Das am meisten behandelte Thema war aller­dings das der Anthroposophie. Die nach 1830 in den deutschsprachigen Ländern stattgefundene industrielle Revolution hatte zur Abwanderung der Landbevölkerung in die Städte und dadurch zum Verlust von “Heimat” sowie zum Verfall der bis dahin,” geschlossenen christlichen Weltsicht geführt und lenkte viele zu anderen Weltan­schauungen (Sozialisten, Antimodernisten etc)” hin. Der Begründer der Anthroposophie, Rudolf Steiner (1861-1925), hatte nicht nur in Mitteleu­ropa Anhänger gefunden, sondern schon 1884 einen Aufsatz in einer siebenbürgischen Zeitschrift veröffentlicht. Er war auch im Dezember 1889 nach   Hermannstadt gereist und hatte durch einige Vorträge Anhänger erworben.
ln dem, ”Sonnenheim”, der umgebauten in ehe­maligen Ziegelei der Eltern der Gattin, hatte das Ehepaar Brestowsky die Zimmerwände nach der “Farbenlehre” Goethes in verschiedenen Farben ausgemalt.

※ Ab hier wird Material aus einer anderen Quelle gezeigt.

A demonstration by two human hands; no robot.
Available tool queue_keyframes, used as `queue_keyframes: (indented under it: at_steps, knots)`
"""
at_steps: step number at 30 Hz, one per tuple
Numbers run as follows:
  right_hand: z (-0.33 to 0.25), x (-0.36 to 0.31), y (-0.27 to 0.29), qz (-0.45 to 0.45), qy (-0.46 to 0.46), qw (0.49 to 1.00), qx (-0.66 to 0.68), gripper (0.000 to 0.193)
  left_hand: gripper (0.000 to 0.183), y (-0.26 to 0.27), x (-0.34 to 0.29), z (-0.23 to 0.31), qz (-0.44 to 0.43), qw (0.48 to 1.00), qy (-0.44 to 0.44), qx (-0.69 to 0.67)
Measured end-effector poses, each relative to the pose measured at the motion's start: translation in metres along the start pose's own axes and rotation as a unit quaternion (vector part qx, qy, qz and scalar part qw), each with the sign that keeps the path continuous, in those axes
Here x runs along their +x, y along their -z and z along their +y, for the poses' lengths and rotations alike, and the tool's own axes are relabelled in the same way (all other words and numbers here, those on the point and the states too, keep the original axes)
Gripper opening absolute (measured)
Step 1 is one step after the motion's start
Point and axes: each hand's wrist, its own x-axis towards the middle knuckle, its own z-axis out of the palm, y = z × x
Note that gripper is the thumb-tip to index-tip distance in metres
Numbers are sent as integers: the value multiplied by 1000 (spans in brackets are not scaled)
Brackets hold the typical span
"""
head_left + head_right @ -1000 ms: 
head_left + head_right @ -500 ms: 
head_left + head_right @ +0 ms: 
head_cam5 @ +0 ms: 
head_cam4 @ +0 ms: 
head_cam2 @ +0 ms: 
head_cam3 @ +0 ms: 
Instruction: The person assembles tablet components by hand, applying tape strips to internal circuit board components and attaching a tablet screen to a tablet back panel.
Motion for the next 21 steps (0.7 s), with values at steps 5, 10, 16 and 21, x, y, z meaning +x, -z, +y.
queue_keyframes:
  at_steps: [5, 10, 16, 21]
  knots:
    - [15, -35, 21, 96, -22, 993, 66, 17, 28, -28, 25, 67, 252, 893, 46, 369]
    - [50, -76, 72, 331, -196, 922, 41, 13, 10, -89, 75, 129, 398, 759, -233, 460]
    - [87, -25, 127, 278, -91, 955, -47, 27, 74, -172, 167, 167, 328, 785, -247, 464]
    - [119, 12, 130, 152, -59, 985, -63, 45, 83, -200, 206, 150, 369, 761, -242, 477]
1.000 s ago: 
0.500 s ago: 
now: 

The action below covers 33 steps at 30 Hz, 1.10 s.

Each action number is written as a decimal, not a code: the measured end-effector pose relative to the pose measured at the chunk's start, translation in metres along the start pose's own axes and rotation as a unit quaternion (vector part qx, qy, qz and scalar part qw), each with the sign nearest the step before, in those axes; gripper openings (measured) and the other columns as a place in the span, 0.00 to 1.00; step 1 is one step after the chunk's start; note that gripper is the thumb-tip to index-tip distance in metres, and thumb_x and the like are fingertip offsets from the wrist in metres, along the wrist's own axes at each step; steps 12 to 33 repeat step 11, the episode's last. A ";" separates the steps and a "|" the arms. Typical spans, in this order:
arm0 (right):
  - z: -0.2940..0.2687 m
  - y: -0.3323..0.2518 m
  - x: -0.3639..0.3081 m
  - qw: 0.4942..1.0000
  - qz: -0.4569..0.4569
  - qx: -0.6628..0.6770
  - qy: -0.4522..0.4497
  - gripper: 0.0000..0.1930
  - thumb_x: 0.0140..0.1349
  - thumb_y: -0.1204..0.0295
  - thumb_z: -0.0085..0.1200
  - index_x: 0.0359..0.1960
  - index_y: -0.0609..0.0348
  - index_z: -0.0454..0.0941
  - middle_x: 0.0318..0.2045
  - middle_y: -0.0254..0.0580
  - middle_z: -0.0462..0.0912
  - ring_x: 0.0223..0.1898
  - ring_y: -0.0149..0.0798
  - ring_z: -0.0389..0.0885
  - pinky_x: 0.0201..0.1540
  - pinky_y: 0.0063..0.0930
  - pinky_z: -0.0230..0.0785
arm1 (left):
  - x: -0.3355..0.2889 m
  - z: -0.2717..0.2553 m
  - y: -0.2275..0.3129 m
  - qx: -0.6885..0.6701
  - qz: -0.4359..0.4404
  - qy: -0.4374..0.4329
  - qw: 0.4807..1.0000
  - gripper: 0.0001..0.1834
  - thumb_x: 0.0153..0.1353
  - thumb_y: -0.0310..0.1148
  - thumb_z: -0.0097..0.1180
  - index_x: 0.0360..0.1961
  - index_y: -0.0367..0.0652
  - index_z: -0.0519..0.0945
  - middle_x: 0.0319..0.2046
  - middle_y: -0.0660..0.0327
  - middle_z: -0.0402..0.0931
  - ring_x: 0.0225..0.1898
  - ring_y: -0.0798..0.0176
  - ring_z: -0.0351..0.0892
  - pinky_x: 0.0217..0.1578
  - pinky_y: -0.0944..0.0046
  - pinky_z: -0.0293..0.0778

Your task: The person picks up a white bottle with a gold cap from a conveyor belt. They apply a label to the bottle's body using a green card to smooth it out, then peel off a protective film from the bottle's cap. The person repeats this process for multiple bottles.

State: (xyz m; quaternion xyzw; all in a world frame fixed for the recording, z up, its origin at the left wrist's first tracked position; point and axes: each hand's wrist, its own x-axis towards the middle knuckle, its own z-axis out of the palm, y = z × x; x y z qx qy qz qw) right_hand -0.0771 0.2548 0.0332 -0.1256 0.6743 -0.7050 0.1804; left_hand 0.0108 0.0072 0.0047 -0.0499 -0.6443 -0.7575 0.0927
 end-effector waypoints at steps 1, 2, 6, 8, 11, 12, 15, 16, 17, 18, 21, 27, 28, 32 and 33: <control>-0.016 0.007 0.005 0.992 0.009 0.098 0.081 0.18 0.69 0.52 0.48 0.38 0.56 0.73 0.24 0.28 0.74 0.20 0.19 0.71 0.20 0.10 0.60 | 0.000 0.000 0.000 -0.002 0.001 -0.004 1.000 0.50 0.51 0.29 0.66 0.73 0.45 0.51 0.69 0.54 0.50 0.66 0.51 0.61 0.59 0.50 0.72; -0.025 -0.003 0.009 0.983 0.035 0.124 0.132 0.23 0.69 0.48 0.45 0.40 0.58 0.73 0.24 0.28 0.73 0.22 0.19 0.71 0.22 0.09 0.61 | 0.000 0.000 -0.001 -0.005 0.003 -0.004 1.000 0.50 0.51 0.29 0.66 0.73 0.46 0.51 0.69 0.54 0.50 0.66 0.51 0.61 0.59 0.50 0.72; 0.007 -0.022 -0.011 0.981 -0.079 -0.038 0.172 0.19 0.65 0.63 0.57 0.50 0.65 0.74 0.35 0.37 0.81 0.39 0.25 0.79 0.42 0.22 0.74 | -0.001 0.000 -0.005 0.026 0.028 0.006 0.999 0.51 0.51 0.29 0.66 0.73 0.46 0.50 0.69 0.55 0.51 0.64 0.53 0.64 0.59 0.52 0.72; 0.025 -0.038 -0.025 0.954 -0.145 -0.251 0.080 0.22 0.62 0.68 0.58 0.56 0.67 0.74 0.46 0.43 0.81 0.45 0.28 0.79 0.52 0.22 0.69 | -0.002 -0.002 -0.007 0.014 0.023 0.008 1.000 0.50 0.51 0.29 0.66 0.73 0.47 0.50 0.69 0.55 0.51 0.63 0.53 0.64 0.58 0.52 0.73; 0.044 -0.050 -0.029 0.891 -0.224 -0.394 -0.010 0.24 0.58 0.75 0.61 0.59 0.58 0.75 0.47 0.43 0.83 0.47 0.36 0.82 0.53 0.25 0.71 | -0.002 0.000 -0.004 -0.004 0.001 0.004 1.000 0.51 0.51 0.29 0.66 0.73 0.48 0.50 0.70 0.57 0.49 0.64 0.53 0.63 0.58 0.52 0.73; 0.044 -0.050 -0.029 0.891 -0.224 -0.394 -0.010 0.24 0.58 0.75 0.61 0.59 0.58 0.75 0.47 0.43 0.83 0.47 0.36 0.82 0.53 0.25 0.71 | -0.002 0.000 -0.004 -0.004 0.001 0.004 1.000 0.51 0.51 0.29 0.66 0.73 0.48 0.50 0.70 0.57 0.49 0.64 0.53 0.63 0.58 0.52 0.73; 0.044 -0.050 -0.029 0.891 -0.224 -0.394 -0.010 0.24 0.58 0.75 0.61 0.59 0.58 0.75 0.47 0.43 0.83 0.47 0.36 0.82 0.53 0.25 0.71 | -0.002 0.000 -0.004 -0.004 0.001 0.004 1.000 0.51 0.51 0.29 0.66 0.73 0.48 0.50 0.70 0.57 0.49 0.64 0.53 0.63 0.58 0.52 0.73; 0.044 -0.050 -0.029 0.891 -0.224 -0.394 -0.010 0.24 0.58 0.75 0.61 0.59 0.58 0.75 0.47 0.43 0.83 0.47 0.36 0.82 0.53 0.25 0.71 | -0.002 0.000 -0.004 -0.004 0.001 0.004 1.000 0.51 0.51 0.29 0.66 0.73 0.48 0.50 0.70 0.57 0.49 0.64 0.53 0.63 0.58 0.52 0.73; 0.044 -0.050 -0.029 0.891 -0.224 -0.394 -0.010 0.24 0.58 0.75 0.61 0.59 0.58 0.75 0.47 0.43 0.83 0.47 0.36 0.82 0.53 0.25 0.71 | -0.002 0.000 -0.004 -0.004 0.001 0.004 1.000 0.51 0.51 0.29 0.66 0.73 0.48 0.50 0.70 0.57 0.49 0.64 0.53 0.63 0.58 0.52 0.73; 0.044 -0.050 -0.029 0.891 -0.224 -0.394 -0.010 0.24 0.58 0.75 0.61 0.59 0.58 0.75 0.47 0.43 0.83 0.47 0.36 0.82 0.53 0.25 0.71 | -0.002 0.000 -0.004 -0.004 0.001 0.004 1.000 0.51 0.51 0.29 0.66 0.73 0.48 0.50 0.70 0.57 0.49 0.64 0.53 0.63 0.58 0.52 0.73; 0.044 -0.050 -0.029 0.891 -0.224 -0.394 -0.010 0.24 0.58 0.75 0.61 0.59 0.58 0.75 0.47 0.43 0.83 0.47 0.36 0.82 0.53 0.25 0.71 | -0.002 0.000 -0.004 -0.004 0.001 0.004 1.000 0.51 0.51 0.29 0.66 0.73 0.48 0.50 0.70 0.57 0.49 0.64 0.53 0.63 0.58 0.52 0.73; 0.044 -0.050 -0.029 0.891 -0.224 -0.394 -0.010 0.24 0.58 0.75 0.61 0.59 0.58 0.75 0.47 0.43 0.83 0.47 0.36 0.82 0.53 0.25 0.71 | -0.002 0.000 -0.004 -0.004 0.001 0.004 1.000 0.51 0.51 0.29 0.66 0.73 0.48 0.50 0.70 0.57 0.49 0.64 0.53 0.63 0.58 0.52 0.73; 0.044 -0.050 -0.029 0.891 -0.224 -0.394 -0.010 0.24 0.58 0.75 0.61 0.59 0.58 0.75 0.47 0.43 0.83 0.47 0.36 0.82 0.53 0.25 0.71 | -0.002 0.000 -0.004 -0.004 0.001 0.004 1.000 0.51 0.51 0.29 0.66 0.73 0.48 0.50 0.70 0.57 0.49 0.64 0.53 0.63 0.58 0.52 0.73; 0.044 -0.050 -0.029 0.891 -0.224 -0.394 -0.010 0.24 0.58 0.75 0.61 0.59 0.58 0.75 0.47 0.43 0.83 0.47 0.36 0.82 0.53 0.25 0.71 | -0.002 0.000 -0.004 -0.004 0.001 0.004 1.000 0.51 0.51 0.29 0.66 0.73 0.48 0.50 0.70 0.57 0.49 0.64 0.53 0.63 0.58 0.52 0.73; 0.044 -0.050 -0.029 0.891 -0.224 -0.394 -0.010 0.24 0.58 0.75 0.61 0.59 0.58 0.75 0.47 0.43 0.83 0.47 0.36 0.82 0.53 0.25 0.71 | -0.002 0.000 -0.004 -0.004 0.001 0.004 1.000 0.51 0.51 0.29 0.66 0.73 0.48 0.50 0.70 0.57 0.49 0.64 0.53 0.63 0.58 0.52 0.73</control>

Die Zimmereinrichtung war im Stil des Goetheanums in Dornbach (Schweiz) gestal­tet: Möbel in gebrochenen Linien standen  hier. Für die Kinder wurden anthroposophische Kin­derbücher gekauft. Überliefert ist auch eine hei­tere Anekdote aus Brestowskys Zahnarztpraxis: Er soll einer Patientin erzählt  haben, dass er “im anderen Leben” eine Frau gewesen sei, worauf die Frau verwundert gefragt habe, ob er auch Kinder gehabt hätte?
Sowohl in Leschkirch, als auch danach in Mühlbach, fertigte Brestowsky (Silber) Schmuckstücke und kleine Gebrauchsgegenstände (Aschenbecher, Näpfe etc.) im Stil der Anthropo­sophie an. In den Wonners und Herta Weber hatte Brestowsky überzeugte Anthroposophen gefunden. Wolf von Aichelburg soll sich ebenfalls mit anthroposphischem Gedankengut auseinandergesetzt haben. Die Ehegatten Thudt nahmen eine eher ablehnende Haltung ein. Auch die Astronomie beschäftigte Brestowsky; in einem Zimmer der Wohnung hing über dem Sofa eine große Sternkarte.
Brestowskys unstetes Leben – häufiger Wech­sel des Berufsortes, Auseinandersetzung mit neu auftauchenden Themen – hatte seine Ehe einer Zerreißprobe ausgesetzt und führte 1935 schließlich zur Trennung, von der auch die Kin­der nicht verschont blieben.
Die neuen Machthaber, die keine andere Le­bensauffassung als die eigene kommunistische Ideologie akzeptierten, verfolgten aufs grau­samste eventuelle Abtrünnige. Auch Brestowsky wurde verdächtigt und im Januar 1954 in politi­sche Haft genommen (bis Oktober 1955), die ent­scheidend zu seinem frühen Tode beigetragen hat.